Я опускаю голову, и под ноги мне сыплются жаркие, чистые слезы, дробятся и разлетаются радужными блестками. Я плачу и смеюсь, смеюсь и плачу и вновь поднимаю голову и медленно, сторожко, крадочкой приближаю взгляд исподлобья к нестерпимому сиянию.
Солнышко!.. Солнышко!.. Я тебя увижу…
Солнышко!.. Солнышко!.. Вот оно!
Отделенное от света, которым было закрыто, с четкой тоненькой темной каемкой по краю, яркое внутренней, не слепящей яркостью и гладкое, гладкое, гладкое, самое гладкое — вот оно! — солнце.

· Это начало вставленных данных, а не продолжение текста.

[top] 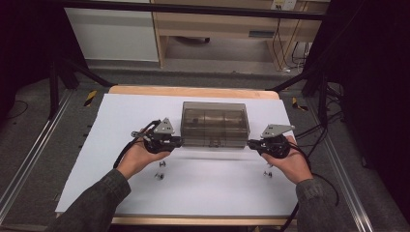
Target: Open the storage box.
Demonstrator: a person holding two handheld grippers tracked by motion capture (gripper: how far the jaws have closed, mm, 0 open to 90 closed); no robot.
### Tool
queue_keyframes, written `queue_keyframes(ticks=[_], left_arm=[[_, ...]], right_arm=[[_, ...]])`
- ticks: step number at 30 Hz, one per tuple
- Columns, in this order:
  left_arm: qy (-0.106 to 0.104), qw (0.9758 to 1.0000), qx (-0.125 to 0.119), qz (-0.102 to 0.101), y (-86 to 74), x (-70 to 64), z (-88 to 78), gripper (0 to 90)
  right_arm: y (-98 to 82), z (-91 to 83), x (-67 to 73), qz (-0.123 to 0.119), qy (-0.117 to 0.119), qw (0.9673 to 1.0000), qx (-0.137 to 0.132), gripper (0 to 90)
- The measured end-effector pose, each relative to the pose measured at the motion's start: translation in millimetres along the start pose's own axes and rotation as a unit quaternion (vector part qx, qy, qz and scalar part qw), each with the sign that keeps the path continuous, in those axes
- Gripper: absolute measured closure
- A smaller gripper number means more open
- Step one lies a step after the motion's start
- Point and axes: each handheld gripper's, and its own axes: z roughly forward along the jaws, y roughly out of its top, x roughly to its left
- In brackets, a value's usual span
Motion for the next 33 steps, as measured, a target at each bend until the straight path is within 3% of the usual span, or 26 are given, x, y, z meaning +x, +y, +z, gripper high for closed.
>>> queue_keyframes(ticks=[15, 33], left_arm=[[-0.01, 0.9999, 0.006, -0.003, -0.4, -0.8, -4.3, 84.8], [-0.019, 0.9998, 0.008, 0.008, -7.8, -28.3, -17.7, 85.8]], right_arm=[[-0.3, -2.2, 0.2, 0.001, 0.005, 1.0, 0.003, 84.2], [-8.4, -19.6, 22.4, -0.016, 0.006, 0.9998, 0.011, 84.3]])
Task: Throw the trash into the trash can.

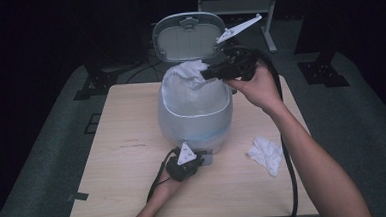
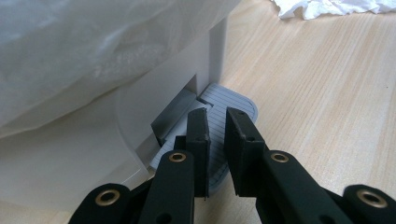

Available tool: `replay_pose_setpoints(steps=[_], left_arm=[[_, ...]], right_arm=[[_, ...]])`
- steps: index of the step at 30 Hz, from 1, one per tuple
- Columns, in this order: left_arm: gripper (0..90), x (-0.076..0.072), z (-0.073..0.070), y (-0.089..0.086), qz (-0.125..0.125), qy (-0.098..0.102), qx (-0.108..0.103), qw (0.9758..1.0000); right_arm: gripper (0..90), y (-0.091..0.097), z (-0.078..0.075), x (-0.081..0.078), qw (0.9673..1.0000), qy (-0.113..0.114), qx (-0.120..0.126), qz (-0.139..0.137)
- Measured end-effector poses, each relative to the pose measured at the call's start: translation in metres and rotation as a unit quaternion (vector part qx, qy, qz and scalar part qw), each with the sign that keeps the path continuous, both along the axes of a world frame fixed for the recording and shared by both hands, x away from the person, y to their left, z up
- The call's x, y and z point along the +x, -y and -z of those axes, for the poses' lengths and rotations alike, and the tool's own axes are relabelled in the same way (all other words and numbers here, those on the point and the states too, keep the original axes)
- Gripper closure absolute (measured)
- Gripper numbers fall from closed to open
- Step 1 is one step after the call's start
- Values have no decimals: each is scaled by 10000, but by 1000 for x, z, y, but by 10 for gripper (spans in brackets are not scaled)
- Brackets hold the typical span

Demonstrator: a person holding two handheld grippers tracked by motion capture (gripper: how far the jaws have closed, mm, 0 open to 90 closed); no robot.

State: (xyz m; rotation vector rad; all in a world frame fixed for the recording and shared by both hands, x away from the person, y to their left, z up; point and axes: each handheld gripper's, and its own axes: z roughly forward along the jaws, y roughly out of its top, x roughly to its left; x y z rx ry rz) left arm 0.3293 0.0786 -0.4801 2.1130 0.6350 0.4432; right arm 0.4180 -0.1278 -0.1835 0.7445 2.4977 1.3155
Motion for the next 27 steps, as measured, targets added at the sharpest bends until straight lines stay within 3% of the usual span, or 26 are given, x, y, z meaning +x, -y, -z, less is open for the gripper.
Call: replay_pose_setpoints(steps=[8,27], left_arm=[[797,0,0,0,1,3,7,10000],[796,0,0,0,12,20,43,10000]], right_arm=[[761,-7,4,3,9999,-10,-142,3],[730,8,10,-2,10000,-80,8,13]])
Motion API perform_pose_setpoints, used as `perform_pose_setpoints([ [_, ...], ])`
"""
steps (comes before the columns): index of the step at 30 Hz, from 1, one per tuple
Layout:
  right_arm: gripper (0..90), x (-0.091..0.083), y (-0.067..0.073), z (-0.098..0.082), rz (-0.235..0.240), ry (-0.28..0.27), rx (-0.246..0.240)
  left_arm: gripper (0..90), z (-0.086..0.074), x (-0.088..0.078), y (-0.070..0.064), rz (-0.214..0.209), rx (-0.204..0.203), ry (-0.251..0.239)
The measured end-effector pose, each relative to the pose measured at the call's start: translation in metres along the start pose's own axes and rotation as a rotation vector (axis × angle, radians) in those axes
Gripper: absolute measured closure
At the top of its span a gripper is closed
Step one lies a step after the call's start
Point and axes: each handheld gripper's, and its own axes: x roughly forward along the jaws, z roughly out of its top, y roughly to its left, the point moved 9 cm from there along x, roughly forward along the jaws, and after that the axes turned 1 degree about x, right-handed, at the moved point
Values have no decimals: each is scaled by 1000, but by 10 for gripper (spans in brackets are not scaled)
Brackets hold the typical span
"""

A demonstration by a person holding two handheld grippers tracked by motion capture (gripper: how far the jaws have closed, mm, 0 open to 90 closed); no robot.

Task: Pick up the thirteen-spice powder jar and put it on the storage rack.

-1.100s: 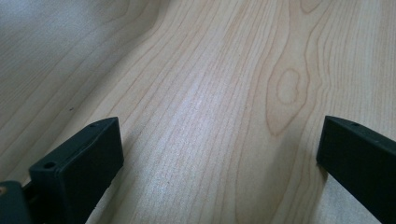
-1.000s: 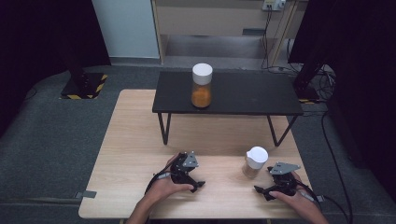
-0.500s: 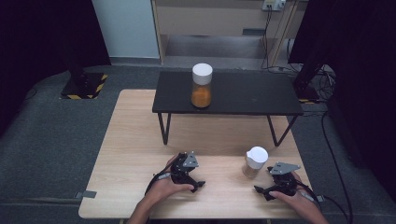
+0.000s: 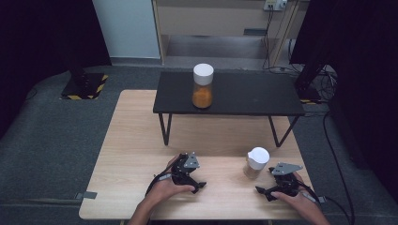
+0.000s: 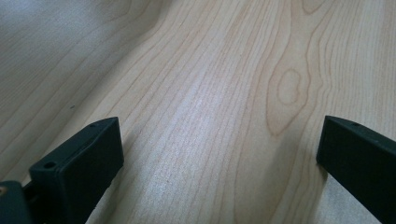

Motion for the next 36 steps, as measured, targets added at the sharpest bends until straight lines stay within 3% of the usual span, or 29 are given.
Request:
perform_pose_setpoints([
  [6, 39, -1, -2, 1, 21, -15, 4, 0, 0, 0, 0, 0, 0, 0],
  [36, 63, -13, 2, 14, 14, -129, -15, 0, 0, 0, 0, 1, -1, 0],
])
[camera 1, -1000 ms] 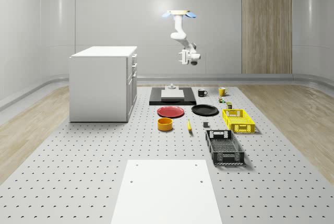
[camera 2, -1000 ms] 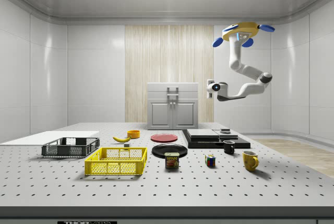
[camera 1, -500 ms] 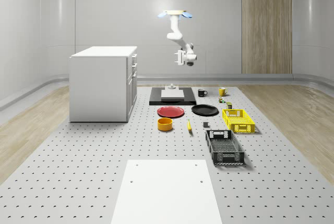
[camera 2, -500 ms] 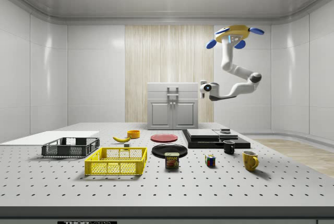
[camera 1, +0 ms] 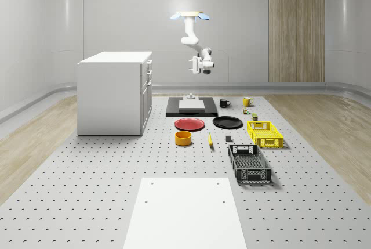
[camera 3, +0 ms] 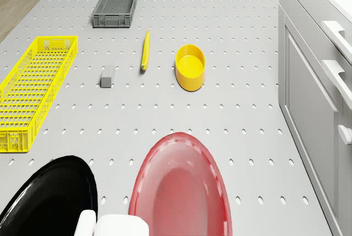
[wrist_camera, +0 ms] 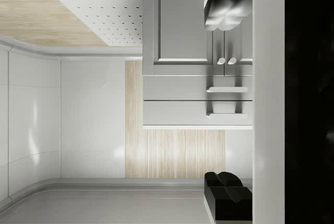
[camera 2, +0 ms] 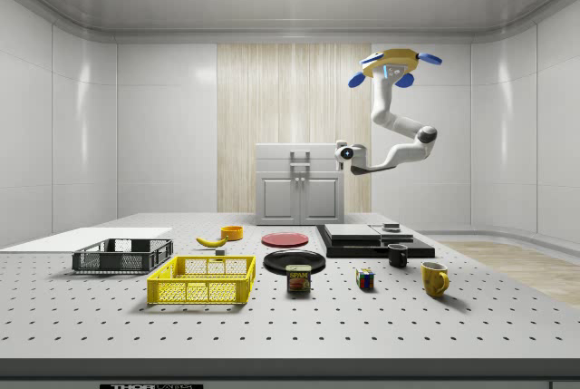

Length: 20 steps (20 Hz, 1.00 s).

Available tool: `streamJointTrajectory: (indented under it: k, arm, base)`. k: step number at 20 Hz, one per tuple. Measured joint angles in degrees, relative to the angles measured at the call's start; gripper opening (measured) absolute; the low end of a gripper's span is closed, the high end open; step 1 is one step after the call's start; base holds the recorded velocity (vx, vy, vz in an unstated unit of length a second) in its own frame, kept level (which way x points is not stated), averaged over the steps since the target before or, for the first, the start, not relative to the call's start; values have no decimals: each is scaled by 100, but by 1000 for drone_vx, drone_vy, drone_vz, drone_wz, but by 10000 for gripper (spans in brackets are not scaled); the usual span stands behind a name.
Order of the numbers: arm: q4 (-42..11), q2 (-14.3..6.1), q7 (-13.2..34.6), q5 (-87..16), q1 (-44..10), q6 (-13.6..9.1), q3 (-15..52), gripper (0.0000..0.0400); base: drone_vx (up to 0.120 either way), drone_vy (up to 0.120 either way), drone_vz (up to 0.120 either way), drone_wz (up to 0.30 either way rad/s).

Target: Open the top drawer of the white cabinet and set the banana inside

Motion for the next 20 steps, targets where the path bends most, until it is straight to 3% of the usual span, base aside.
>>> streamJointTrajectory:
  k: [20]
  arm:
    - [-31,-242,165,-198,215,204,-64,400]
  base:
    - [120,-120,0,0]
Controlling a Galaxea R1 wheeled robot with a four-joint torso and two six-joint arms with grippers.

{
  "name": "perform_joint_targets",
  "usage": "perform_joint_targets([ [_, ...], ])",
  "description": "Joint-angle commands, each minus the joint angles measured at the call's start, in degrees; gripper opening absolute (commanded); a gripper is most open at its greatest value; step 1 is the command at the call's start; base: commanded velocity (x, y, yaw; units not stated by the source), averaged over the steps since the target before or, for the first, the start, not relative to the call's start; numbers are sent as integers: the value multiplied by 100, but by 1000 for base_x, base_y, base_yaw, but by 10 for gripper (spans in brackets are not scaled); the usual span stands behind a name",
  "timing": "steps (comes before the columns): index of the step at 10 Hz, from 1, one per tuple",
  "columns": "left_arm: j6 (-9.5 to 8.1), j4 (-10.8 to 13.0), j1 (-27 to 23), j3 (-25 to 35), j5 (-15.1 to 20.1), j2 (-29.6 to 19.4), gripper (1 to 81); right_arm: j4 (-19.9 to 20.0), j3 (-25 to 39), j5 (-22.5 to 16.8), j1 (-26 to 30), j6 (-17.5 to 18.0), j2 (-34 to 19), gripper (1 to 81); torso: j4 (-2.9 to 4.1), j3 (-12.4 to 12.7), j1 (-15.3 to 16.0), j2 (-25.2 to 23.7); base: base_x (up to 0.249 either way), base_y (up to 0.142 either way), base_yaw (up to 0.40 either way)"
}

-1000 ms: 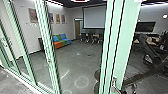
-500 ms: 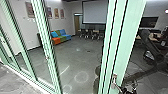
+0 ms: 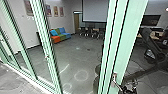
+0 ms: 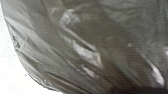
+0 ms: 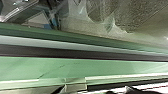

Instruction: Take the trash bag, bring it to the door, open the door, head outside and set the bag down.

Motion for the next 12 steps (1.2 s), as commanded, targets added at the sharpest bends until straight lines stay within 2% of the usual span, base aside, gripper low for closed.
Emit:
perform_joint_targets([
  [1,2,-46,-229,-22,389,-70,10,384,-375,-1961,573,-33,356,811,0,0,7,0,0,0,0],
  [12,2,-46,-211,-22,389,-53,10,384,-551,-1882,775,2,409,811,-9,0,7,-15,59,0,0],
])
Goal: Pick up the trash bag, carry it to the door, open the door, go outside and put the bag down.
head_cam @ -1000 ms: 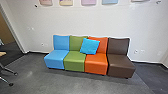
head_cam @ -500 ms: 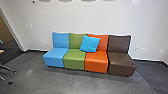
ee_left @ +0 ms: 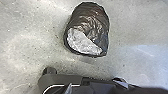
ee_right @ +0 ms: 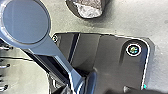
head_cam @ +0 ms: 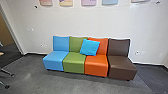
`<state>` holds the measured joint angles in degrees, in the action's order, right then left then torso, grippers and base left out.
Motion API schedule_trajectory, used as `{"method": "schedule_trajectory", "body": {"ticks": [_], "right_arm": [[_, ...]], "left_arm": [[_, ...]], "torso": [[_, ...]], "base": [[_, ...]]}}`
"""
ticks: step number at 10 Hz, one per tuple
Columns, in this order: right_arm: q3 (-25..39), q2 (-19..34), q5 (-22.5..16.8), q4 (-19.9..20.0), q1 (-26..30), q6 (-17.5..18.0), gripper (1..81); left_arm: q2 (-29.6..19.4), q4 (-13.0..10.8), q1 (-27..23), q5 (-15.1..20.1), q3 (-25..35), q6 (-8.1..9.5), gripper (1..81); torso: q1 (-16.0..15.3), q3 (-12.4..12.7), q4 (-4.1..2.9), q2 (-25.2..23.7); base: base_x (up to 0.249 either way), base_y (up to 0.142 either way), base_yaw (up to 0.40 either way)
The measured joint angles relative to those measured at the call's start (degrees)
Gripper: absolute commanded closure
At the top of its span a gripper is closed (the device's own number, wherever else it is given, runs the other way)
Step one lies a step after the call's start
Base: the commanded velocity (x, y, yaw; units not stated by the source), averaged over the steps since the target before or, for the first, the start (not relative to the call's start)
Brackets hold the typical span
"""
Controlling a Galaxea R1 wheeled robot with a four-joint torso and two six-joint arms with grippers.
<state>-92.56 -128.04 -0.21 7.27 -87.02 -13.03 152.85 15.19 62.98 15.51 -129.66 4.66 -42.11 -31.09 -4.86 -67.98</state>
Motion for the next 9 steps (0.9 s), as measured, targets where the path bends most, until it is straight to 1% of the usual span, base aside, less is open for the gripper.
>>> {"method": "schedule_trajectory", "body": {"ticks": [9], "right_arm": [[-0.05, -1.07, -0.87, -0.02, -1.1, -0.02, 1.0]], "left_arm": [[-0.45, 0.1, 0.28, 0.2, -1.01, -0.02, 1.0]], "torso": [[-11.63, -0.09, 0.0, -18.69]], "base": [[0.0, 0.0, 0.0]]}}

Солнышко!.. Солнышко!.. Я тебя вижу…
Солнышко!.. Солнышко!.. Я тебя вижу.
Ничего больше не нужно. Только смотреть. Долго. И я смотрю, смотрю до тех пор, пока заведенные под лоб глаза не начинает ломить и вся моя поза, будто я собрался бодать светило, наконец не утомляет меня. Тогда я выпрямляюсь, отворачиваюсь от солнца и отдыхаю в пустом светлом небе. Я отдыхаю в пустом светлом небе и медленно обращаю лицо ближе к солнцу, но смотрю мимо него, в небесную даль; я делаю вид, будто оно мне не интересно, будто я случайно оказался рядом и даже не замечаю его, а просто смотрю в бесконечную небесную даль.
Солнышко!.. Солнышко!.. Я тебя не вижу…
Солнышко!.. Солнышко!.. Я тебя не вижу.
И продолжаю тихо обращать лицо к солнцу, пока оно, отделенное от света, которым было закрыто, не загорается в уголке моего глаза. А я смотрю мимо него в бесконечную даль, и будто не замечаю его, и вижу, что оно радуется уловке маленького хитреца, и старается не показывать своей радости, и тоже будто не замечает меня и моей хитрости, и беззвучно смеется, подрагивая в уголке моего глаза. Я обращаю лицо дальше и смотрю мимо него с другой стороны. На мгновение оно исчезает, прикрывшись ослепительной завесой света, а затем появляется в уголке другого глаза и подрагивает от беззвучного смеха над уловками маленького бездельника, втянувшего бабушку-солнце в свои забавы. И до того хорошо мне от всего этого, что лицо мое, я чувствую, растягивается в глупой улыбке, как у Яши-дурачка перед зеркалом.